Mengenai usulan Menteri Agama Yaqut Cholil Qoumas soal komposisi subsidi dana haji menjadi 70:30, yakni 70 persen merupakan Biaya Penyelenggaraan Ibadah Haji (BPIH) yang ditanggung jemaah dan 30 persen subsidi yang ditanggung nilai manfaat, Ma'ruf menyebut usulan tersebut masih akan dibahas bersama DPR RI untuk dicarikan solusi.
Jika nantinya biaya haji tetap harus disubsidi, eks Ketua Majelis Ulama Indonesia itu berharap agar besarannya proposional, sehingga tak mengganggu subsidi para calon jemaah haji di tahun berikutnya.
"Andai kata pun harus disubsidi, subsidi itu tidak menganggu subsidi-subsidi untuk para haji berikutnya, itu saya kira.
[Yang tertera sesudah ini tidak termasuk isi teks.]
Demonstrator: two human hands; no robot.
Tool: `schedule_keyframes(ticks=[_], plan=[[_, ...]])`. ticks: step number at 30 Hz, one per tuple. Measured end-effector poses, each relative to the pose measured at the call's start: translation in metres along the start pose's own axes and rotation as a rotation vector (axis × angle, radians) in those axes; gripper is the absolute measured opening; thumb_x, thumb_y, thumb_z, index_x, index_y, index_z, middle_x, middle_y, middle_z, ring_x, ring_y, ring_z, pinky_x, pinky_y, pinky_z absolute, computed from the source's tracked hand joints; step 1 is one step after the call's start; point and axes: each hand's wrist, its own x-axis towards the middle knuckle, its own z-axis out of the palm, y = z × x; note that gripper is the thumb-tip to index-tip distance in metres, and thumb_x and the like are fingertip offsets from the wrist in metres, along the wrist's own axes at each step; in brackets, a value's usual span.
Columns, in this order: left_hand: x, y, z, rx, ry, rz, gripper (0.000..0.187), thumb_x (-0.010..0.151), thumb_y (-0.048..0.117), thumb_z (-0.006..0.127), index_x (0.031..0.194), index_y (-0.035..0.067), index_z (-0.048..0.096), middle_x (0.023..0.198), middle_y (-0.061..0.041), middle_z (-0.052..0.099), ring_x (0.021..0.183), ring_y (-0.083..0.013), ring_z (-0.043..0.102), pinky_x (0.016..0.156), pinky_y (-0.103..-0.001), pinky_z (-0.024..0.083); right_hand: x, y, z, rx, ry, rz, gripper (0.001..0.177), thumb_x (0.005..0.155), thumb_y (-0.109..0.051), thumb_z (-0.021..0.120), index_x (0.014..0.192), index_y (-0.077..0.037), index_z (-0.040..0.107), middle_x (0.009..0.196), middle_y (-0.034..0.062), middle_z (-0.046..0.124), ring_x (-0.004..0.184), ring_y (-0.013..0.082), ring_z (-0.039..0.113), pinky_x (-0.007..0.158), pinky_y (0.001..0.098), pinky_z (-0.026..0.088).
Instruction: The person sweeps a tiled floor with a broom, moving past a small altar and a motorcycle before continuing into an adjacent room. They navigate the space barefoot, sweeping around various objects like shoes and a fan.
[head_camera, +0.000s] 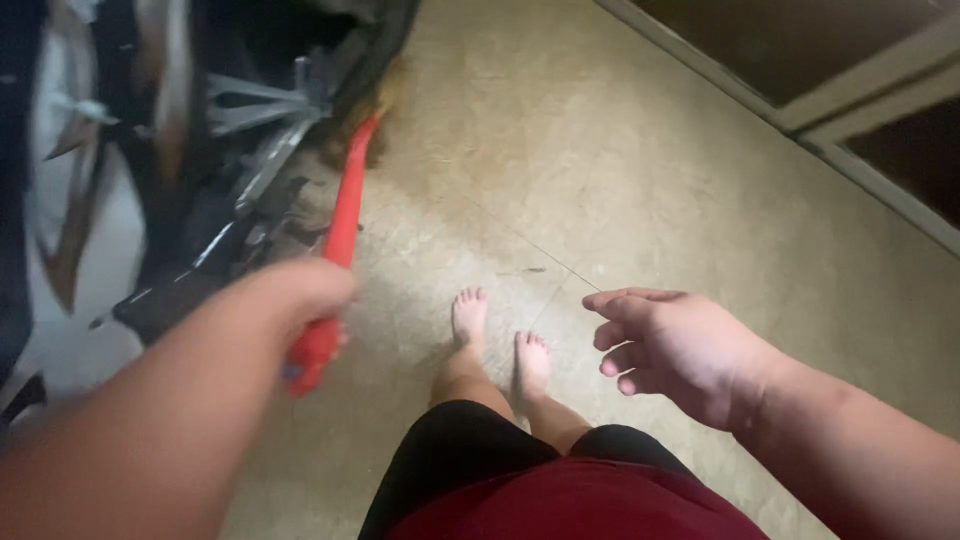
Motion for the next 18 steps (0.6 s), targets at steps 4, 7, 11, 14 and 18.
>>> schedule_keyframes(ticks=[4,7,11,14,18], plan=[[0.062,0.019,0.067,0.017,-0.235,-0.021,0.025,0.096,0.008,0.077,0.117,0.000,0.065,0.087,-0.014,0.070,0.073,-0.0284,0.071,0.065,-0.048,0.064,-0.005,0.019,-0.016,0.064,0.025,0.021,0.042,0.110,-0.025,0.059,0.144,-0.005,0.073,0.100,0.0091,0.068,0.084,0.0241,0.065,0.074,0.0399,0.055],[0.039,0.021,0.115,0.218,-0.345,0.004,0.017,0.092,0.009,0.069,0.108,0.002,0.070,0.085,-0.015,0.073,0.071,-0.0309,0.073,0.063,-0.053,0.062,-0.006,0.026,-0.027,0.093,0.036,0.017,0.041,0.111,-0.026,0.058,0.144,-0.006,0.072,0.102,0.0089,0.068,0.084,0.0238,0.066,0.074,0.0396,0.056],[-0.030,0.019,0.118,0.309,-0.427,0.089,0.021,0.088,0.016,0.079,0.100,0.002,0.069,0.079,-0.014,0.066,0.066,-0.0326,0.067,0.061,-0.052,0.061,0.002,0.041,-0.032,0.123,0.025,0.004,0.041,0.111,-0.028,0.058,0.144,-0.007,0.072,0.102,0.0089,0.067,0.084,0.0239,0.065,0.074,0.0395,0.055],[-0.065,0.032,0.085,0.315,-0.471,0.055,0.022,0.085,0.021,0.078,0.095,0.005,0.066,0.078,-0.012,0.068,0.066,-0.0318,0.068,0.060,-0.051,0.060,0.004,0.035,-0.028,0.116,0.015,-0.029,0.041,0.111,-0.028,0.059,0.143,-0.007,0.073,0.103,0.0096,0.067,0.084,0.0246,0.065,0.073,0.0402,0.055],[-0.087,0.055,0.012,0.281,-0.351,0.064,0.037,0.086,0.041,0.086,0.092,0.009,0.068,0.077,-0.009,0.067,0.062,-0.0247,0.062,0.055,-0.042,0.049,-0.002,0.024,-0.023,0.080,0.040,-0.037,0.041,0.112,-0.029,0.058,0.143,-0.008,0.074,0.106,0.0100,0.068,0.087,0.0249,0.066,0.076,0.0409,0.056]])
Tapi kalau model seperti yang kemarin, itu memang membahayakan, subsidinya terlalu besar, sampai 59 persen," kata Ma'ruf.
Terakhir dia berharap, pembiayaan haji 2023 dapat lebih rasional serta dapat dipahami oleh calon jamaah haji ke depan agar berkeadilan dan berkelanjutan untuk semua antrean jamaah haji di Indonesia.
"Saya harapkan nanti ketemu lah besaran yang lebih rasional, yang bisa dipahami oleh para jamaah yang akan berhaji dan juga sustainability subsidi yang diberikan tidak terganggu," kata Ma'ruf.